1

I was reading about Google's usage of RC4 and an answer on stackexchange website stated the following:

I know Google uses RC4 for most of its services, and this is the reason one shouldn't keep gmail opened all the time ;-)

Is this true? What sort of attacks can be done if we're exchanging information for too long using RC4? and how long(or how much of data) is too long?

Fingolfin
  • 175
  • 6

2 Answers2

3

There are known biases in RC4 output, especially in the first bytes of the stream. In the "Gmail scenario", the client (Web browser) regularly connects to the server to poll for new incoming messages. Each connection implies encrypting the request data with a fresh RC4 stream; and all the requests will contain the same secret value at the same place in the stream (the HTTP cookie). Over time, an attacker observing the streams may do statistics to work out the data bytes of the said secret. See this blog post for some explanations.

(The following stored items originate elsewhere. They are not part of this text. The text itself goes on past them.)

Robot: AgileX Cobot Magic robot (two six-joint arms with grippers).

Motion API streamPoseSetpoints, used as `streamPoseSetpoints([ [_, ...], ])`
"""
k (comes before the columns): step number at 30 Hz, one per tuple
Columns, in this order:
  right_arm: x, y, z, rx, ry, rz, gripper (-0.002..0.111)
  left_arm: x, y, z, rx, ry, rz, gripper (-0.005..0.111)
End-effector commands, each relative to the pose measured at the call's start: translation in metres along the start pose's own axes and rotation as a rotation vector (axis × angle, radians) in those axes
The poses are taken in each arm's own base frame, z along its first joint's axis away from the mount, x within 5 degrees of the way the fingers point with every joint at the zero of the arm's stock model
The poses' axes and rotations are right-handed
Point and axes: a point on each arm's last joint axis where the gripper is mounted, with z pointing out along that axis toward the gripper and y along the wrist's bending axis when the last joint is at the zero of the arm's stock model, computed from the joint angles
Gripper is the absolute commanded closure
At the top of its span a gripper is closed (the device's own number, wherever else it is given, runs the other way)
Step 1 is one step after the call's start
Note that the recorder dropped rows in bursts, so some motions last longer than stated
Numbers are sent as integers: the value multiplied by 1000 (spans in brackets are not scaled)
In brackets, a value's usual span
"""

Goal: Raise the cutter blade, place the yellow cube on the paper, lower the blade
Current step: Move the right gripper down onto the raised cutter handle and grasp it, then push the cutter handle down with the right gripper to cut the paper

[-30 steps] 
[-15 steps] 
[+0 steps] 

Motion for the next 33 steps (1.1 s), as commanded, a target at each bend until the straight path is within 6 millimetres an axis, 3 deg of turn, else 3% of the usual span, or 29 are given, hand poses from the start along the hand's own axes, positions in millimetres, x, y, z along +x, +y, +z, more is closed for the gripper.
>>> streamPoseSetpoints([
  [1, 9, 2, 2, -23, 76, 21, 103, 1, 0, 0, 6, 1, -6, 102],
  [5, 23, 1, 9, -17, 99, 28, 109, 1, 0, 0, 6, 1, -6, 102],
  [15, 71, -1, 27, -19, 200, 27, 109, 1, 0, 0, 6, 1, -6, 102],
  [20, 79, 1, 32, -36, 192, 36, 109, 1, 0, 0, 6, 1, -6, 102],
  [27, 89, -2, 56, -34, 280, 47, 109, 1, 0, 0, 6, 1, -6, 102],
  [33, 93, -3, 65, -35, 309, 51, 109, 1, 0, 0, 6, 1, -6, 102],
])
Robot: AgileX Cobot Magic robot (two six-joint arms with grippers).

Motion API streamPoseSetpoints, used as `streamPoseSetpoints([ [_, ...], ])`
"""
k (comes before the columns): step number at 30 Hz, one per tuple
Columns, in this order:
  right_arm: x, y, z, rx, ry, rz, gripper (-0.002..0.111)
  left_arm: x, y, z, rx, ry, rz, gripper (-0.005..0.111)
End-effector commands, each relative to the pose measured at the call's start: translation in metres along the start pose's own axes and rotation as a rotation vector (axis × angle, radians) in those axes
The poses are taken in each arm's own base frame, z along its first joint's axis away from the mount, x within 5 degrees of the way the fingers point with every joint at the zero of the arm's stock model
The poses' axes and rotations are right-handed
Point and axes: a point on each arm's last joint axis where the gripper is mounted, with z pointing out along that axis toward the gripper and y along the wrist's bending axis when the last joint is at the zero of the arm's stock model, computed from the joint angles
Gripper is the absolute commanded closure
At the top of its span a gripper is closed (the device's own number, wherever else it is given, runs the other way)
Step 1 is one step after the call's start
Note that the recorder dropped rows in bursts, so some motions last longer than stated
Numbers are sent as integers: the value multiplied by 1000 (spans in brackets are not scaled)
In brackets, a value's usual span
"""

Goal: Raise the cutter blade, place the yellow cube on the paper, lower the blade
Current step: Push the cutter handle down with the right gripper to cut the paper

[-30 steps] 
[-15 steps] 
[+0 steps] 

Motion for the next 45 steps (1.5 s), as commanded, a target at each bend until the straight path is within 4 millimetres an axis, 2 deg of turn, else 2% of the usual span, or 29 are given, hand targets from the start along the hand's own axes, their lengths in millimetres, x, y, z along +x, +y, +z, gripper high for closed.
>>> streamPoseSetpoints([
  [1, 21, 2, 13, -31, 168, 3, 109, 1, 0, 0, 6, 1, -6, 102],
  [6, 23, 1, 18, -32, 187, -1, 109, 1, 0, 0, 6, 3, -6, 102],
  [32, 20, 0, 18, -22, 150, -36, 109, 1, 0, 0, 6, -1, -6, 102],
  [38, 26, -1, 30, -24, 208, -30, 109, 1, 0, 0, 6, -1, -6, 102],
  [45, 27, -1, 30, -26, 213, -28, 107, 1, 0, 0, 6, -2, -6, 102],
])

Note, though, that in practice it does not work (yet). The attack is cryptographically real; however, the "Gmail scenario" does not do enough connections to allow the biases to become really dangerous. The safety margin is small (uncomfortably small), but it is there. Namely, it takes millions of connections for the biases to begin to show up, and, moreover, the "interesting bytes" for the attacker are a bit too far down the stream (a HTTP request will begin by the "verb + path" string, then other headers, the cookie coming only after a few hundred bytes; the biases are biggest at the beginning, but the farther the secret is, the less efficient the attack becomes). Assuming a connection every minute (Gmail does not do connections that often) it would still take 30 years of continuous observations to begin obtaining actual secret bytes, even if the cookie appears "early" in the HTTP header.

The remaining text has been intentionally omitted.